圖8 EfficientDet框架算法結構[36]
基于回歸的車輛目標檢測算法的優缺點如表2所示。

表2 基于回歸的車輛目標檢測優缺點[41]
近3 年來,2 種主流算法的檢測精度和檢測速度都在不斷提高,除此之外更多優秀的算法也在不斷提出。對YOLO 系列算法改進后,在模型參數數量減少的同時,改善了對不同尺度目標檢測的效果,對SSD系列算法進行改進后,小目標多尺度檢測精度得到提高,也應用于復雜場景下的車輛目標檢測;Effi?cientDet 網絡算法用更少的參數量實現更高精度,模型更加精簡;基于關鍵點的檢測算法用全新的方式提高了算法的檢測性能,有望成為下一階段的研究重點。硬件設備的不斷完善,給目標檢測算法領域帶來了不少的機遇和挑戰,車輛目標檢測算法性能的不斷提高給智能駕駛和智慧交通系統帶來了前所未有的新發展。
本文針對車輛目標檢測任務,首先對深度學習的車輛目標檢測進一步探討,提出檢測任務的重點、難點和發展現狀,以時間線對卷積神經網絡下車輛目標檢測算法進行概括,并對目前2種主流的基于候選框和基于回歸的車輛目標檢測算法進行總結。總體來說,基于候選區域的車輛目標檢測算法檢測精度較高,由于候選區域的生成花費大量的時間成本,使得檢測速度較慢,檢測實時性尚不能滿足要求。而基于回歸的車輛目標檢測算法雖然精度上普遍不如前者,但在檢測速度上具有很大的優勢,隨著深度學習技術快速發展,檢測精度也有大幅度的提升。目前基于深度學習的車輛目標檢測算法處于一個快速發展的階段,算法的創新和計算機視覺技術的發展提升了算法檢測性能,輕量化的算法模型在嵌入式設備中得到了普遍使用,使得車輛目標檢測任務效率進一步提高。目前基于深度學習的車輛目標檢測算法仍有許多改進的空間,歸納如下:
(1)數據集場景和質量問題。數據集在獲取中仍不完善,缺乏復雜場景下的車輛目標檢測數據集,這導致算法在特定場景的檢測魯棒性較差;數據集的質量不夠高,這將會導致算法檢測精度下降,且構建數據集對人力需求較大。
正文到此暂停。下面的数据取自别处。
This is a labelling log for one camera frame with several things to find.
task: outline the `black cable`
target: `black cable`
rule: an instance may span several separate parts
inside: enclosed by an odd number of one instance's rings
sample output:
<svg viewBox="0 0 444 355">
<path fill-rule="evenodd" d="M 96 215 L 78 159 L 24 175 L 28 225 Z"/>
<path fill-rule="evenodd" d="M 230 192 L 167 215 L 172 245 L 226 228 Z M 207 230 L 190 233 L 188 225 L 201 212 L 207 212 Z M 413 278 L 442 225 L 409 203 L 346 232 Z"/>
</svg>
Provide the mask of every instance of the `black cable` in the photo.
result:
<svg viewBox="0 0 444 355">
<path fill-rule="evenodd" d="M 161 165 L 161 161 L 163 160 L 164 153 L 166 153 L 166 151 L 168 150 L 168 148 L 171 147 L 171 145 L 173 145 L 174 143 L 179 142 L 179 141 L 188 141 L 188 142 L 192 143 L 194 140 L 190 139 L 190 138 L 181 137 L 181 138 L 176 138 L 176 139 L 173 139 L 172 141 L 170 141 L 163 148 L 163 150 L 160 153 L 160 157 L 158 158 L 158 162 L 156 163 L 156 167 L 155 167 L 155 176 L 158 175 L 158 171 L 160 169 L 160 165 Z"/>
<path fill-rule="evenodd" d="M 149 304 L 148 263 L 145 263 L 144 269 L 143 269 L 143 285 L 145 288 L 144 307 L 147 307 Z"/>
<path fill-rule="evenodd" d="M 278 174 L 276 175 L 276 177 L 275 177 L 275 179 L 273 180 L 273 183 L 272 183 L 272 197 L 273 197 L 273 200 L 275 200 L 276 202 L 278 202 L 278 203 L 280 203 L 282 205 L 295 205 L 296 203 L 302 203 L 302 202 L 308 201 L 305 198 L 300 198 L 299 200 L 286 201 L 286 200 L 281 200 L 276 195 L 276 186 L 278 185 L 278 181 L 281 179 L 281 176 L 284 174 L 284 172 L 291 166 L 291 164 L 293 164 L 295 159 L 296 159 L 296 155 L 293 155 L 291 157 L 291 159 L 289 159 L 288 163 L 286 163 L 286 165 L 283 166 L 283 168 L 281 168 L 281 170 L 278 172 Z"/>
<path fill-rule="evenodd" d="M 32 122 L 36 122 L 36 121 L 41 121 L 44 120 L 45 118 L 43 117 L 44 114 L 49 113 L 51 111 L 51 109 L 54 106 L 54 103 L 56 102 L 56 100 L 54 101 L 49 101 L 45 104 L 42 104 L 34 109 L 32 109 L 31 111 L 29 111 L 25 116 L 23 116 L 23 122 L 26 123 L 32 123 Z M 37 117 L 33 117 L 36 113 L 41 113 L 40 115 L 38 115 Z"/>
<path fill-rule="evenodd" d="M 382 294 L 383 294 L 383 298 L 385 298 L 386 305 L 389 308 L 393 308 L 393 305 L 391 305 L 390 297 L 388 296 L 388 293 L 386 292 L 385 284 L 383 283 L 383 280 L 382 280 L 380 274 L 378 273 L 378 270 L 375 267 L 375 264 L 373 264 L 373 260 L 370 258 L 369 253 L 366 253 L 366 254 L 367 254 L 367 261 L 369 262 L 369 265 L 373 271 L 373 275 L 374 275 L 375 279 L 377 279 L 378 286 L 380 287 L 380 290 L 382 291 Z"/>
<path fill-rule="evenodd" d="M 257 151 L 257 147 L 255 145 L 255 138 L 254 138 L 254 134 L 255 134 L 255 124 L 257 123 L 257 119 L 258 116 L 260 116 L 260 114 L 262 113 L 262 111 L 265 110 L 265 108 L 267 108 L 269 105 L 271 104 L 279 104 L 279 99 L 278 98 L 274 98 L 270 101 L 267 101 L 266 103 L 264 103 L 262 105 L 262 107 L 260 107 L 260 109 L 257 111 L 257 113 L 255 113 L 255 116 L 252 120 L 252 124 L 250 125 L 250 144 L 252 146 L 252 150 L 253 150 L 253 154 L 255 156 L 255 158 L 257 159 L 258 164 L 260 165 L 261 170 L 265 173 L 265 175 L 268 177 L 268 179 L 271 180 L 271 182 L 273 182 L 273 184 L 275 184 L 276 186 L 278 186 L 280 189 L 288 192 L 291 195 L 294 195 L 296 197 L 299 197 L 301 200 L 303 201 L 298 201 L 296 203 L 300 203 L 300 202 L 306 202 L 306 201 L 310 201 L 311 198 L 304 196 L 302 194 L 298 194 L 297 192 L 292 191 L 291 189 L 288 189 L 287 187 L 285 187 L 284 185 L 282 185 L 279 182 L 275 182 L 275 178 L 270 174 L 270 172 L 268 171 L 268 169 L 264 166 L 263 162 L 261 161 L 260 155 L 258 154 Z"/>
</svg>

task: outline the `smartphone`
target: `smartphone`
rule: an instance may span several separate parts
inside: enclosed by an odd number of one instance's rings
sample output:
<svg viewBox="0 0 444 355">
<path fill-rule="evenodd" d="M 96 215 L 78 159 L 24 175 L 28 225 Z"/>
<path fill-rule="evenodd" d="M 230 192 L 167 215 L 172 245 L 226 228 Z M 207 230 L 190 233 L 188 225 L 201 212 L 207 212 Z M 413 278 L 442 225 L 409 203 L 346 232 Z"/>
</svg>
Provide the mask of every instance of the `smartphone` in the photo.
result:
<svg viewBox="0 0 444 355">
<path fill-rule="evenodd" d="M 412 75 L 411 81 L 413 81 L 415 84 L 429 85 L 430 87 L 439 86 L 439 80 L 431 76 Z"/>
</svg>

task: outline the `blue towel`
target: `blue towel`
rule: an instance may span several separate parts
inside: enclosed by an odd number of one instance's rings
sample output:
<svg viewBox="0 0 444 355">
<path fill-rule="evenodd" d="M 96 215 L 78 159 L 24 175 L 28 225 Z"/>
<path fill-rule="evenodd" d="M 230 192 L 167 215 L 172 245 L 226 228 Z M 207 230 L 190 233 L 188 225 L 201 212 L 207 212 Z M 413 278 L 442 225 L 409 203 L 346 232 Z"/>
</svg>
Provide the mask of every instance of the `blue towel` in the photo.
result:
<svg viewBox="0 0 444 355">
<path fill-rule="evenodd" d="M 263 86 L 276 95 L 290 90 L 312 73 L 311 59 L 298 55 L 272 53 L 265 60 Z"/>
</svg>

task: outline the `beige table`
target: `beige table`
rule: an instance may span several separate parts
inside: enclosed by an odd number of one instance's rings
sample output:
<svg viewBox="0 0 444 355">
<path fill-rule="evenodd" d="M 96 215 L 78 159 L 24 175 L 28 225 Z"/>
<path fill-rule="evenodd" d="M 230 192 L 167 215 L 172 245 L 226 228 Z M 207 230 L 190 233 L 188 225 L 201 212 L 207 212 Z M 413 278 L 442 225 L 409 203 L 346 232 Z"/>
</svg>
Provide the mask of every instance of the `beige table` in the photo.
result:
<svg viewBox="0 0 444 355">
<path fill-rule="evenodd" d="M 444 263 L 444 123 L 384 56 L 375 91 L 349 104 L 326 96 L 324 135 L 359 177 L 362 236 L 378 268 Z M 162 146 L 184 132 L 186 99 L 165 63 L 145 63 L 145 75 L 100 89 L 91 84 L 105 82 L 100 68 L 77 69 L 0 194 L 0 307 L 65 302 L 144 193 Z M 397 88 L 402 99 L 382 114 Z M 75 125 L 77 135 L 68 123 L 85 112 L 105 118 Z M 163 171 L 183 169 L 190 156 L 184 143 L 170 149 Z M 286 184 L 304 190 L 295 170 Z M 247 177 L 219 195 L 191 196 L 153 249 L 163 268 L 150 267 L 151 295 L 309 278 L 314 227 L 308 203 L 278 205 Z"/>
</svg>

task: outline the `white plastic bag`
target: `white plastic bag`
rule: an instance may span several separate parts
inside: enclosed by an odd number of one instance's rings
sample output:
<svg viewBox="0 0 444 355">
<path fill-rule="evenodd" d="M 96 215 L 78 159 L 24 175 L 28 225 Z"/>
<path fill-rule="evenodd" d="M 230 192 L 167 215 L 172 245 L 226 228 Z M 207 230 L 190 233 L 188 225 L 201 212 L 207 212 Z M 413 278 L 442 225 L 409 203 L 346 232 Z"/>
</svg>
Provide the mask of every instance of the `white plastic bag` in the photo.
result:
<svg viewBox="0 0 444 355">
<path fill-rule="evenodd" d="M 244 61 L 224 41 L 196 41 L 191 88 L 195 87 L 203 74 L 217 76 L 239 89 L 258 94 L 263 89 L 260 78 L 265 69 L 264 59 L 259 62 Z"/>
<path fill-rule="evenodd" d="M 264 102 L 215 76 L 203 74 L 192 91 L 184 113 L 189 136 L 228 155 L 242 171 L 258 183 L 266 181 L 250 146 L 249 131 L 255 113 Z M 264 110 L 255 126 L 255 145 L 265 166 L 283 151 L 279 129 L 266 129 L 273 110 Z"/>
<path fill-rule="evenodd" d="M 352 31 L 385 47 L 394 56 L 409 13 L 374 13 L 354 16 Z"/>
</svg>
(2)其它形式上的目標檢測問題。目前車輛目標檢測都是以圖片形式進行檢測,而3D檢測、視頻流檢測的算法性能還有待提高。
(3)復雜場景下的多目標,小目標檢測問題。目前車輛目標檢測算法在復雜場景下的單目標檢測效果較好,在對多目標檢測時,會出現漏檢、誤檢的問題,造成精度降低;而在尺度異常和群體小目標中的檢測效果更差。
在未來自動駕駛和智能交通系統中,對于精確性和實時性的要求會更高,車輛目標檢測的重要研究方向將會圍繞以上3點進行不斷優化,滿足更高需求。